Wednesday, October 03, 2007

informer.

another late night at Obsidian. I am sitting here at my desk, listening to the janitor vacuum in the hallway, patiently waiting for my girlfriend to swing by and pick me up so i can go home and sleep (and return the next day). 9:43PM. I think it will be awhile 'till she gets here..

I finished up my latest level today. It took me no time to light, actually it was enjoyable to do that. I am getting pretty good with that (not great, but alright). Lighting was always something that I'd kind of did as an afterthought, and with good reason (the tech's not typically rewarded high-quality lighting in video games!) Not that it is quite there, yet, but it's improving. Anyway I consider myself fairly handy with the modeling and texturing end of things, I'd enjoy spending more time on making things light pretty as well. For this reason I intend to spend more of my own time building and lighting high-quality still imagery, go a few rounds with that and I should feel pretty competent. Mind you, I've spent more than my share of time figuring out how to make things look interesting, anyway..

I was keeping an eye on Zanac X Zanac on eBay but that thing went out today. $200+ !! Man. I want the game but.. not THAT bad. That's crappy when it's a game which is obviously only selling for it's rarity/collectibility. I just want to play the actual GAME. I might see if I can dig up an ISO somewhere. If my pocketbook was a little easier I wouldn't sweat the cash so much. Pretty hard to justify spending such money on a freakin' single game right now (ANY single game!) I was also watching Thunder Force Special Pack for Saturn. I am a HUGE Thunder Force fan, but again I don't wanna shell out upwards of $100 for a port of a game I already have (and beat dozens of times!) Whatever, watching eBay is fun.. just so long as you don't get too carried away spending money on crap you don't really need.

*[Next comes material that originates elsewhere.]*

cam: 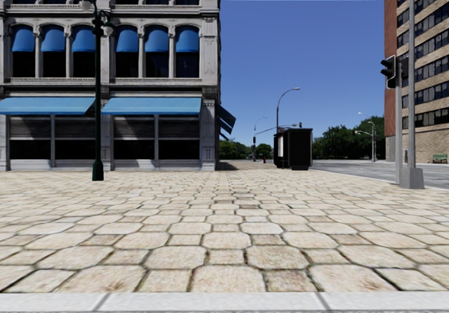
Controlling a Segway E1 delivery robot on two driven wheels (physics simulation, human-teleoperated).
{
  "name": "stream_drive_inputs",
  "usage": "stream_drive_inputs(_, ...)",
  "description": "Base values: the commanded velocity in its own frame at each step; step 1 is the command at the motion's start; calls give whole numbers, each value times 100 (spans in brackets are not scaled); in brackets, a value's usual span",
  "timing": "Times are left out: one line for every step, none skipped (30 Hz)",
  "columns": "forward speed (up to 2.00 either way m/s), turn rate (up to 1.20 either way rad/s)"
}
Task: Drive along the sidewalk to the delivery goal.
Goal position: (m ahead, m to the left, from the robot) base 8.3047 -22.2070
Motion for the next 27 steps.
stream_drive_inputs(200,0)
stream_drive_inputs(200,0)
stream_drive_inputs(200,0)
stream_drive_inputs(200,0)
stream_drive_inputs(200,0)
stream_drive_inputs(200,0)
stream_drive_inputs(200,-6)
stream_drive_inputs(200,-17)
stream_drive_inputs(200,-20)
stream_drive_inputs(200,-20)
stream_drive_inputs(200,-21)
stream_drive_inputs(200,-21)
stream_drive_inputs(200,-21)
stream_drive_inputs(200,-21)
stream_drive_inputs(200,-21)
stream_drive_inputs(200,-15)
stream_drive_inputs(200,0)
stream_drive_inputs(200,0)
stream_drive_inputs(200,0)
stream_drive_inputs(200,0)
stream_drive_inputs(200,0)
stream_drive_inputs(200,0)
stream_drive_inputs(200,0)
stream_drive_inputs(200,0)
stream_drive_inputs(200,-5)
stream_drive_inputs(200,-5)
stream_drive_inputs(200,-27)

I stumbled across the webiite of this dude YOSHIKI OKAMOTO. He is one of the unsung old-timer heroes of videogames. He created Time Pilot at Konami, 1942 and the original Street FIghter while at Capcom.. among plenty of other things. He seems like a happy guy, one who's name most people won't recall (though I do remember seeing his "trademark" in many Capcom games, as a kid). He's since started his own company, Game Republic (not the magazine). I have no idea what they are up to or what they have released- he's got a pretty intensively detailed blog, i haven't really perused it too much yet but I want to dig in a bit w/ the Google Translator - this stuff kinda fascinates me (though as any blog-ready can tell you, that stuff can be sort of top-heavy at times).

Headache, just popped a couple Advil - it's been a long day and a long week. I look forward to getting home and being AFK for a couple of days.. rest my neurons.